Stored data

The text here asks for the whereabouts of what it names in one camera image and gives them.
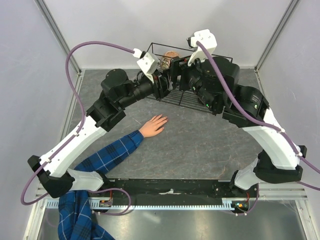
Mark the blue plaid sleeve forearm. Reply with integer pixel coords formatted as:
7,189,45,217
57,130,144,240

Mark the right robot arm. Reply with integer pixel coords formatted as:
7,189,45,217
169,56,307,197

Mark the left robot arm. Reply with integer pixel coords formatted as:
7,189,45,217
27,68,175,198

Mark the brown ceramic bowl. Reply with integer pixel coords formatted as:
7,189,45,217
160,51,179,70

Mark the black wire rack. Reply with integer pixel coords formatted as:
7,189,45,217
146,42,235,113

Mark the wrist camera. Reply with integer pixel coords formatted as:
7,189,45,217
133,48,160,84
186,29,218,67

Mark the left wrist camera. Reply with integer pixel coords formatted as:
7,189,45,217
133,48,160,84

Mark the mannequin hand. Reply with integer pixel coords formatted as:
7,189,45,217
139,114,168,138

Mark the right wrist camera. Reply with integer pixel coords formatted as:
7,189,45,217
186,29,218,67

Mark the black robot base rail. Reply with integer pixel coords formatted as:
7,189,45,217
89,178,259,213

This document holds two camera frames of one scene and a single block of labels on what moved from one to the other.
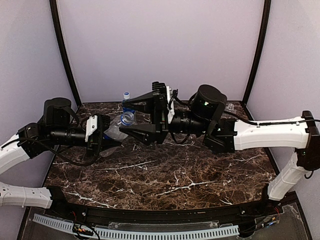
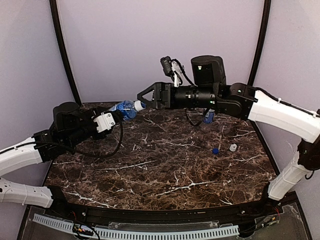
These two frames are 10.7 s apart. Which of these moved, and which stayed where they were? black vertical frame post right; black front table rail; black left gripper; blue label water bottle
Moved: black left gripper; blue label water bottle
Stayed: black front table rail; black vertical frame post right
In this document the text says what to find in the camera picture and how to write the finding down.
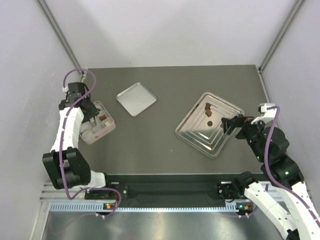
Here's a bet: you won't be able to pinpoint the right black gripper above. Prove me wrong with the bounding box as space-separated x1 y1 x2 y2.
221 113 269 162

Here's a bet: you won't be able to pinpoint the metal tongs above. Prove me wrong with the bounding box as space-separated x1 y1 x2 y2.
90 117 97 127

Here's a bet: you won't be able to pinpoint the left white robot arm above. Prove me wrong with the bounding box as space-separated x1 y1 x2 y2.
42 97 114 199

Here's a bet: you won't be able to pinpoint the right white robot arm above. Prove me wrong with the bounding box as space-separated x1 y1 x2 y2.
218 107 320 240

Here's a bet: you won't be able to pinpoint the brown cube chocolate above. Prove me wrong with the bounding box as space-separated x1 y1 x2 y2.
205 109 212 117

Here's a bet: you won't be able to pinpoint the dark heart chocolate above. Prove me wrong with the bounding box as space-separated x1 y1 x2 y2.
205 102 211 110

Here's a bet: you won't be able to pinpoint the pink tin box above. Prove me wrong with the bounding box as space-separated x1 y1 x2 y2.
79 101 116 145

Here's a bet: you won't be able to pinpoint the large steel tray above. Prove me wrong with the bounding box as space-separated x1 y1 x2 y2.
175 92 245 159

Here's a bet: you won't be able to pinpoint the silver tin lid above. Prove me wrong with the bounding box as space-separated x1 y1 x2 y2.
116 82 157 117

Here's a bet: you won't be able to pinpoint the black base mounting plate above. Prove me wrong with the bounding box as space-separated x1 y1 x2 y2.
84 174 245 207

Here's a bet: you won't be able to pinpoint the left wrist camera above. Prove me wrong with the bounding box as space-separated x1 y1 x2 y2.
66 82 87 102

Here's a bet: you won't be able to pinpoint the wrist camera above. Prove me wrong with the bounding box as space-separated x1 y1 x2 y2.
66 82 87 102
251 103 277 125

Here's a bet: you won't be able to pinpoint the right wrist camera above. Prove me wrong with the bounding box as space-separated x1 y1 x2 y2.
251 103 277 125

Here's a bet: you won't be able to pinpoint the aluminium cable duct rail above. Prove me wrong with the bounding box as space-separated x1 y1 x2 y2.
49 202 254 213

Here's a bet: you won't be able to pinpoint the left aluminium frame post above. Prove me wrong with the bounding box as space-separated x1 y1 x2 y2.
35 0 82 69

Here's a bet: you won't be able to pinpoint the aluminium frame post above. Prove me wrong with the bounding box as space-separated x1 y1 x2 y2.
257 0 306 75
35 0 82 69

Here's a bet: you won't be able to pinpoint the right aluminium frame post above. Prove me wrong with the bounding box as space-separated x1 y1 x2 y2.
257 0 306 75

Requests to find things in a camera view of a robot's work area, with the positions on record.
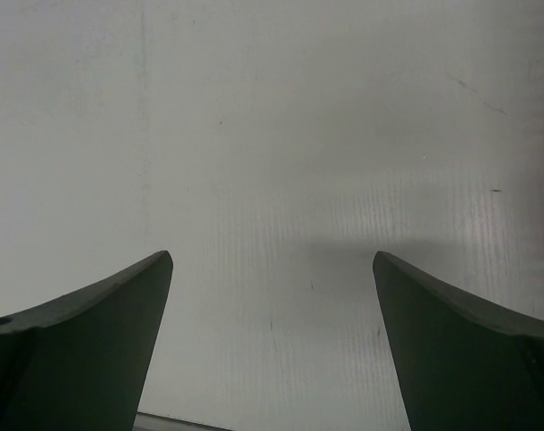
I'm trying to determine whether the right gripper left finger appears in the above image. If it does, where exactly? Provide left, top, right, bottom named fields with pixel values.
left=0, top=251, right=172, bottom=430

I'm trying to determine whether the aluminium mounting rail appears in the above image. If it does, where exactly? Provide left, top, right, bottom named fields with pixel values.
left=133, top=412, right=229, bottom=431

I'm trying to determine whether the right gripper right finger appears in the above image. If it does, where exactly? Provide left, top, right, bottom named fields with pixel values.
left=373, top=251, right=544, bottom=430

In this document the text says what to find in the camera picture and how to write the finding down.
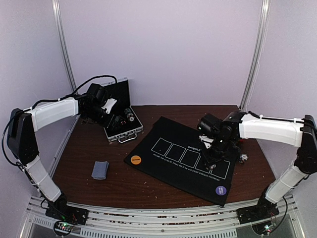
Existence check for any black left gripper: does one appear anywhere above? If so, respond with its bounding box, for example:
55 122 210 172
83 105 121 131

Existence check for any purple small blind button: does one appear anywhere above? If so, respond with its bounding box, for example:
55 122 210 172
215 185 227 196

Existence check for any orange big blind button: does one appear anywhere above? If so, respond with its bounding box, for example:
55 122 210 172
130 155 142 165

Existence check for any blue playing card deck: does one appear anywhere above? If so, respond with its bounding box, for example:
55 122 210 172
91 161 109 180

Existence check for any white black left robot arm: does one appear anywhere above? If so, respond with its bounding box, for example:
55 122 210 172
7 95 117 220

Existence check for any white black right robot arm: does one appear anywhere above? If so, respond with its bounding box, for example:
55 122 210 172
197 112 317 223

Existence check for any aluminium poker chip case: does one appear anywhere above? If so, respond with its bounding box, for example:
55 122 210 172
104 77 144 143

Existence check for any green red poker chip row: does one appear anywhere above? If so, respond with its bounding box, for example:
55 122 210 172
124 108 135 122

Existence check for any poker chip stack on table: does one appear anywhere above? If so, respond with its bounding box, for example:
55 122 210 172
238 153 249 164

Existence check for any black poker playing mat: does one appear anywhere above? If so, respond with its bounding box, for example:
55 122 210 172
124 117 236 206

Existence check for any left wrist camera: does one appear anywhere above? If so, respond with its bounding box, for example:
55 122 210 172
86 83 117 114

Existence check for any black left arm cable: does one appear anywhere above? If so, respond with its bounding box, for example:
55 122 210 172
1 74 118 174

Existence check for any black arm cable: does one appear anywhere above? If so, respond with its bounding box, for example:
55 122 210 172
269 193 290 234
1 74 118 174

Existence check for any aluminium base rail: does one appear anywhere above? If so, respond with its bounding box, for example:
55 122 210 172
23 194 300 238

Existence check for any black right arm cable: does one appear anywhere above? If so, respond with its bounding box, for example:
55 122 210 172
269 193 290 234

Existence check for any left aluminium frame post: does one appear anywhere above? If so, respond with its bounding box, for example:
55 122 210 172
52 0 78 93

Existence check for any aluminium frame post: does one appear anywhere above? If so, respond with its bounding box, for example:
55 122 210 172
239 0 271 112
52 0 78 93

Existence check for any right aluminium frame post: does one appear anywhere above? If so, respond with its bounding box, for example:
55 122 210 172
239 0 271 112

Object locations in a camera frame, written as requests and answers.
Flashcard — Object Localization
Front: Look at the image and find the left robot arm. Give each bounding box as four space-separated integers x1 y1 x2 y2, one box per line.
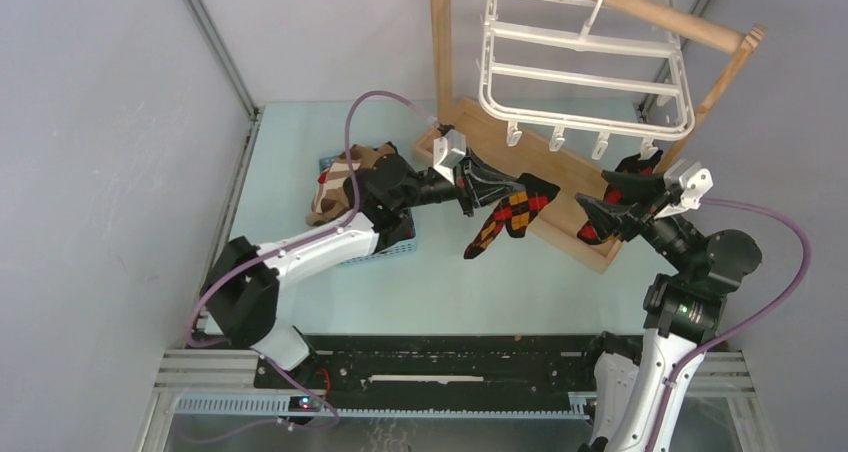
200 152 526 389

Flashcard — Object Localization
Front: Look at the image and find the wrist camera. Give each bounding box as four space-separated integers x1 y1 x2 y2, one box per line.
432 129 467 185
655 159 714 219

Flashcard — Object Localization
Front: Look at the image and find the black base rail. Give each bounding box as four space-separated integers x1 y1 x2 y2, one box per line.
294 332 642 414

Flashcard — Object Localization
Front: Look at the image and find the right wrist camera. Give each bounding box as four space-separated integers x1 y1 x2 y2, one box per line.
655 159 714 219

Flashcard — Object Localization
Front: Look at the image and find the red black argyle sock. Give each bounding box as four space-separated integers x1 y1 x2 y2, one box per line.
577 149 664 246

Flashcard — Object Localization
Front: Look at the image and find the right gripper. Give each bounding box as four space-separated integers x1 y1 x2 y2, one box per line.
576 167 703 273

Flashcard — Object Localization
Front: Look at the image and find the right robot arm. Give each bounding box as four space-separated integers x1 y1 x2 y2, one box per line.
575 165 762 451

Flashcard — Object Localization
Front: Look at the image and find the pile of socks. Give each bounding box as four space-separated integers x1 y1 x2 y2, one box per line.
305 142 397 227

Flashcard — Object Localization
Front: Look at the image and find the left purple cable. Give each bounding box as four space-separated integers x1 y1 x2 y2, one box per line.
185 91 448 434

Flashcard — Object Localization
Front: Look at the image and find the white plastic clip hanger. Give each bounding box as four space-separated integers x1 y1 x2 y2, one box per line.
478 0 695 160

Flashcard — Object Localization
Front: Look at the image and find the light blue perforated basket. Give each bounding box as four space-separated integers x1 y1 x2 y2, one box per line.
318 156 418 265

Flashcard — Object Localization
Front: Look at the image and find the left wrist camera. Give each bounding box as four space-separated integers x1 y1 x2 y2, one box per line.
432 129 467 185

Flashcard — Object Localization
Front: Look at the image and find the wooden hanger stand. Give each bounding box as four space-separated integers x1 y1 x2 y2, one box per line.
413 0 768 275

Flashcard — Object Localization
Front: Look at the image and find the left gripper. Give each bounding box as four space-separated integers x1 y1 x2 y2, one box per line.
395 148 524 218

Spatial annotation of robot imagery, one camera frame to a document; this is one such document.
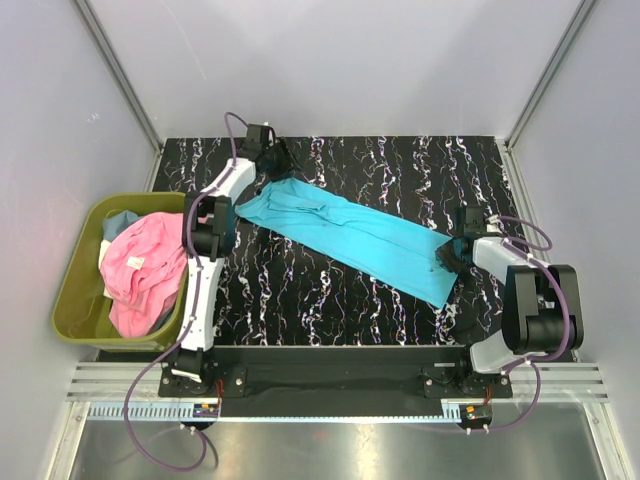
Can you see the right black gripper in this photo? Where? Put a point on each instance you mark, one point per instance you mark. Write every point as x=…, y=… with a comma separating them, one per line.
x=442, y=253

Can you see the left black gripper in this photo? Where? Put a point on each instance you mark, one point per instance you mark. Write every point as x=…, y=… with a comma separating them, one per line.
x=287, y=162

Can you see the cyan t shirt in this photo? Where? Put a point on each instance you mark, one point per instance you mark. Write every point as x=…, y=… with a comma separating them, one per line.
x=395, y=251

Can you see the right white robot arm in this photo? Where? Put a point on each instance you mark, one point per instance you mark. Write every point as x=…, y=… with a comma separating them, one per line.
x=542, y=315

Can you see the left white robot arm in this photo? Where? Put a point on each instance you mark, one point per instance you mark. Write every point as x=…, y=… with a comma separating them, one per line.
x=209, y=238

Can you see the right small circuit board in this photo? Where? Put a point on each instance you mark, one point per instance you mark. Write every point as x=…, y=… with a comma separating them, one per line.
x=478, y=412

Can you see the small circuit board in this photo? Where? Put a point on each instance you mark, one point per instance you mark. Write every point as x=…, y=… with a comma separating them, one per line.
x=478, y=412
x=206, y=410

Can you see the pink t shirt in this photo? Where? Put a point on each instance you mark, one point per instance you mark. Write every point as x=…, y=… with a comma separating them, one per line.
x=142, y=273

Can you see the grey blue t shirt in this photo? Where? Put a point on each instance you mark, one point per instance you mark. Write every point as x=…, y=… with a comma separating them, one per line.
x=115, y=225

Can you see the white t shirt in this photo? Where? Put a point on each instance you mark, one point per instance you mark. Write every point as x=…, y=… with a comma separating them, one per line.
x=104, y=246

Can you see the olive green plastic bin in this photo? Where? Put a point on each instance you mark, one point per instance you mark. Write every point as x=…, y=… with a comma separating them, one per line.
x=81, y=311

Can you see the left small circuit board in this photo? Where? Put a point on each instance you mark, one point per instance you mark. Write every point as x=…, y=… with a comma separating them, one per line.
x=206, y=410

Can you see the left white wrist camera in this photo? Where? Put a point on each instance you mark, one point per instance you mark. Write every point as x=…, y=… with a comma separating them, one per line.
x=258, y=139

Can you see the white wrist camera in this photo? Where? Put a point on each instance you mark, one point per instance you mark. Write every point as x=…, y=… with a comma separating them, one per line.
x=470, y=222
x=258, y=139

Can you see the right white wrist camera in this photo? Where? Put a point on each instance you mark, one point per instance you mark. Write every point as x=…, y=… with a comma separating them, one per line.
x=470, y=222

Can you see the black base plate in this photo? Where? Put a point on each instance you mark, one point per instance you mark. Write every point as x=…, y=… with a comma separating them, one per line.
x=414, y=383

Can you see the left aluminium corner post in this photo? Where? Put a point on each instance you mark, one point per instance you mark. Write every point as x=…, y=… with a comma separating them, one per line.
x=113, y=64

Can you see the aluminium corner post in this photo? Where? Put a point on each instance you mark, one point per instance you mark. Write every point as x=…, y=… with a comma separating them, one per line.
x=113, y=64
x=561, y=52

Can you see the right aluminium corner post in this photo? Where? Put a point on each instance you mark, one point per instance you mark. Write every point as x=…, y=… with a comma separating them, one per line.
x=561, y=52

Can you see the white slotted cable duct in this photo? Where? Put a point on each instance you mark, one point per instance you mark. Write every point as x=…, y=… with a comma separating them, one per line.
x=145, y=411

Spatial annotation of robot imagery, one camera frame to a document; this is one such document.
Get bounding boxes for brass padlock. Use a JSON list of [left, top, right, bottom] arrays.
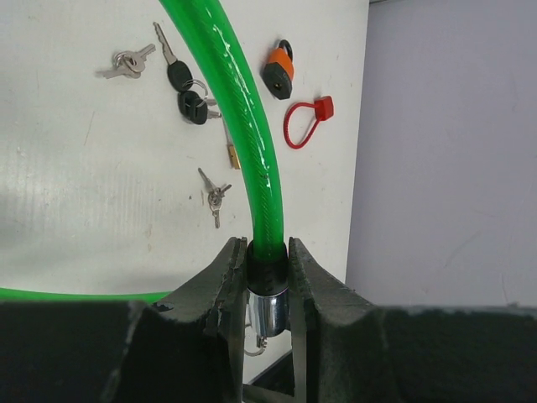
[[222, 120, 241, 170]]

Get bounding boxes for small silver keys right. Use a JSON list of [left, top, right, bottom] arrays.
[[198, 168, 232, 229]]

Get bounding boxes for green cable bike lock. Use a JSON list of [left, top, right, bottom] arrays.
[[0, 0, 291, 338]]

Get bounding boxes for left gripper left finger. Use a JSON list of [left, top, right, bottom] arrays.
[[1, 238, 247, 402]]

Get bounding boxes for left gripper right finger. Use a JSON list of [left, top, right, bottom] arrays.
[[289, 238, 536, 402]]

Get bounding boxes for black-headed key pair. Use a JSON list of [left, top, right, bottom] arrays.
[[153, 22, 222, 125]]

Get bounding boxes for small silver keys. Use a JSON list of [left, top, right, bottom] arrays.
[[96, 44, 156, 79], [198, 168, 232, 229]]

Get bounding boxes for small silver keys upper left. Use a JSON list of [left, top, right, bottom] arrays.
[[96, 44, 156, 79]]

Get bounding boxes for red cable seal tag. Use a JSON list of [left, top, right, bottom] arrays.
[[283, 96, 334, 150]]

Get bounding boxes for orange black padlock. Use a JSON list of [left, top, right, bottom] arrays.
[[261, 39, 295, 100]]

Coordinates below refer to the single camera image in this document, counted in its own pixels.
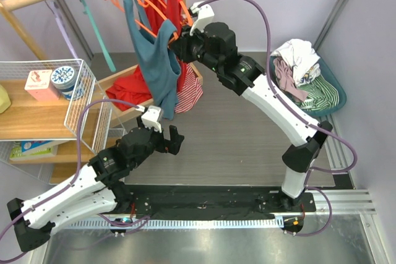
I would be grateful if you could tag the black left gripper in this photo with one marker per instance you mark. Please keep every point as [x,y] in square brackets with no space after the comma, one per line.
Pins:
[171,146]

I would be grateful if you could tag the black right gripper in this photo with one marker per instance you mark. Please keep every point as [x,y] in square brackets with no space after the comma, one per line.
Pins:
[181,46]

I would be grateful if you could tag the blue tank top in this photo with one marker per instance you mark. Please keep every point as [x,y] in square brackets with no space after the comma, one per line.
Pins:
[159,66]

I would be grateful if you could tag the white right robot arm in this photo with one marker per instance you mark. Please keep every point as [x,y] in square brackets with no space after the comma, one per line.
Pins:
[248,79]

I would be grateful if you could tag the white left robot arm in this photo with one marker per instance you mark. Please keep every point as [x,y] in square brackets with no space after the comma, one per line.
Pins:
[97,188]

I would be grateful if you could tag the red garment on hanger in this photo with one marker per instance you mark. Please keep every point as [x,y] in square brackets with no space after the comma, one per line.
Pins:
[132,88]

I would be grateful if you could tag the teal plastic hanger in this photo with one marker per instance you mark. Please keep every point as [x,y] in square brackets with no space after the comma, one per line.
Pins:
[103,47]

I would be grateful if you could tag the lilac plastic hanger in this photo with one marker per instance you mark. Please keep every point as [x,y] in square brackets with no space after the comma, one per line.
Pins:
[54,8]

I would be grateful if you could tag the red white striped garment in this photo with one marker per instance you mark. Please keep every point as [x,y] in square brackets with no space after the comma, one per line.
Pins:
[191,91]

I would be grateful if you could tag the pink crumpled garment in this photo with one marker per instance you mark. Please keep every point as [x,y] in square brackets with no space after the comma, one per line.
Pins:
[286,83]

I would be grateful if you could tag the blue white round tin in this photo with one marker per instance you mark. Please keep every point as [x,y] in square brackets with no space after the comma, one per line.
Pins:
[64,79]

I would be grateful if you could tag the white crumpled garment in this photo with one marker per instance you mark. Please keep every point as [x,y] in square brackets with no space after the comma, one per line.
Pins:
[300,57]

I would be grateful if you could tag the stacked books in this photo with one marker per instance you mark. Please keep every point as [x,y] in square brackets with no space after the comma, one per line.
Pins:
[32,150]

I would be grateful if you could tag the pink box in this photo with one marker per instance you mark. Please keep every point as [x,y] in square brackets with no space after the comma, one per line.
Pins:
[39,85]

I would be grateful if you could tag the teal laundry basket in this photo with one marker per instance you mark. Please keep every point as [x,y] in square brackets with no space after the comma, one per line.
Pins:
[329,76]

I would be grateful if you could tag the green white striped shirt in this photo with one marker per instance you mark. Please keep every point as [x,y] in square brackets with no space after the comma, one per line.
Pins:
[322,95]

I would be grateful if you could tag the yellow object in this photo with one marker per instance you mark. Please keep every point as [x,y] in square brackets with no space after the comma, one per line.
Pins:
[5,101]

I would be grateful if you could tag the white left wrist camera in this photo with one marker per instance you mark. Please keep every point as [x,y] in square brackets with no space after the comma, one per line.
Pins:
[150,117]

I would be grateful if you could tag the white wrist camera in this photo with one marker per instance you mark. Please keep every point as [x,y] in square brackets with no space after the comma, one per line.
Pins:
[150,117]
[204,15]

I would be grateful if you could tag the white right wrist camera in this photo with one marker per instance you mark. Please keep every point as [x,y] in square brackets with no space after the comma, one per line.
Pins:
[204,15]

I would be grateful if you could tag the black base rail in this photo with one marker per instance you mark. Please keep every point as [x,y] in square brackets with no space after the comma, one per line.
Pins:
[198,202]

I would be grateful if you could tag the white cable duct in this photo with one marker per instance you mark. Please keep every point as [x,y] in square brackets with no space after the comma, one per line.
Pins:
[156,224]

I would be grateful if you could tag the white wire basket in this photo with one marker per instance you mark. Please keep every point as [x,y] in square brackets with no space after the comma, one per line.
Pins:
[19,70]

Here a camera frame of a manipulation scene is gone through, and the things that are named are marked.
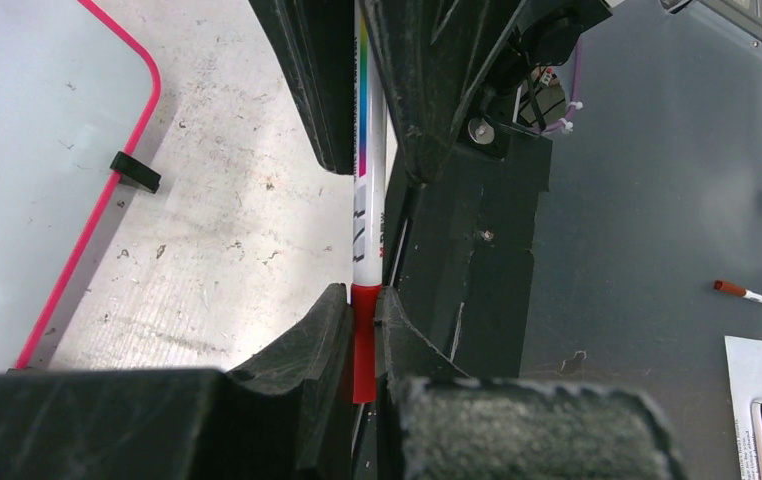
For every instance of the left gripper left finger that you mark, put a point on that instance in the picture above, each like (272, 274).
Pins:
(285, 413)

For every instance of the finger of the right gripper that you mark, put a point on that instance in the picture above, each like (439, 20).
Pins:
(433, 56)
(313, 43)

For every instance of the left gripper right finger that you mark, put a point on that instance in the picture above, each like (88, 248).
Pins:
(435, 422)

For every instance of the white whiteboard marker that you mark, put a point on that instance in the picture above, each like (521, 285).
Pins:
(369, 177)

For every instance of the red marker cap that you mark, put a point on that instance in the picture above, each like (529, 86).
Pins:
(364, 301)

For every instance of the pink framed whiteboard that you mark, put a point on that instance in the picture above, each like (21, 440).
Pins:
(76, 89)

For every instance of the black whiteboard clip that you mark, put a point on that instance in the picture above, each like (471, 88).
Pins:
(135, 173)

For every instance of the red capped spare marker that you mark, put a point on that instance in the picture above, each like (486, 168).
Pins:
(737, 291)

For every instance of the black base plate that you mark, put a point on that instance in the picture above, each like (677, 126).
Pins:
(459, 249)

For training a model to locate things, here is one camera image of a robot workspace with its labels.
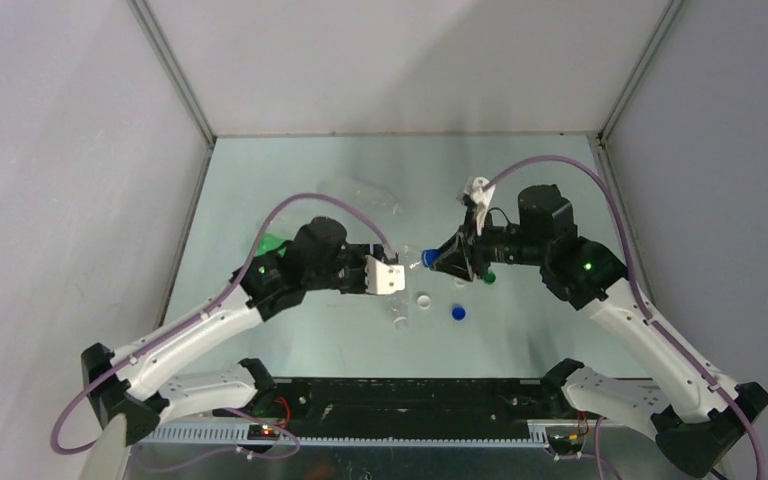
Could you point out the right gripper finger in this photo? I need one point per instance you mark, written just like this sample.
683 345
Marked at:
457 245
455 264

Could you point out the right circuit board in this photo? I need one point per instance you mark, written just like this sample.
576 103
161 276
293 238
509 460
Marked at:
566 445

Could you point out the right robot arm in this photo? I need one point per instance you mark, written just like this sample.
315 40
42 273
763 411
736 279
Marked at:
693 412

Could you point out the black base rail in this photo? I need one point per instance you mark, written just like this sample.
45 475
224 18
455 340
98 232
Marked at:
412 409

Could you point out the green plastic bottle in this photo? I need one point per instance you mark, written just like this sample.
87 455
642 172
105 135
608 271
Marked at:
272 243

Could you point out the circuit board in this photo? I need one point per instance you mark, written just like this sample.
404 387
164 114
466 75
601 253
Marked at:
566 445
262 432

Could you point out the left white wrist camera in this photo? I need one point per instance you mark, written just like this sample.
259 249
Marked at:
383 279

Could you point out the clear bottle centre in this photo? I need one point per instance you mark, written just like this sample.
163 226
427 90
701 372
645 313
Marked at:
398 305

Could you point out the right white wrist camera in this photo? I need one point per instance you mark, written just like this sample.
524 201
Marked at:
476 196

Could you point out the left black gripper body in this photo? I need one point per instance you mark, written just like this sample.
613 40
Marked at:
351 277

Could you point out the left circuit board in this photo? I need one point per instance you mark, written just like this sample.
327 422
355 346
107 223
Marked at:
262 432

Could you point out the Pepsi label clear bottle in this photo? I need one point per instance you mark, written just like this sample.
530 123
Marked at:
411 258

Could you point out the clear bottle far back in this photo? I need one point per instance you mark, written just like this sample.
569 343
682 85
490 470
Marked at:
362 195

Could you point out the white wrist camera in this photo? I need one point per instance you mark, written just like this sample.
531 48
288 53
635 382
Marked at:
476 196
383 279

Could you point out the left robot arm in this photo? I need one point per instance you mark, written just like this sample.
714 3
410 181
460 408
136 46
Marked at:
143 381

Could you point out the blue cap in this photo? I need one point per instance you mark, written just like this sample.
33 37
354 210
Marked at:
458 312
429 256

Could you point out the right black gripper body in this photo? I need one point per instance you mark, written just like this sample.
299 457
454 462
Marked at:
496 245

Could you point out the white cap near centre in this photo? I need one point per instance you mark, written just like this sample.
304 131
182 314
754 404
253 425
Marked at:
423 301

■ **What you need to do**: Find the word "centre" in the entries. Copy each line that holds it.

■ **Expected output**:
Could you point out the clear bottle centre in this photo? I need one point per instance you mark, written just like this sample.
Could you point out the white cap near centre in this photo? I need one point per instance you mark, written just like this sample.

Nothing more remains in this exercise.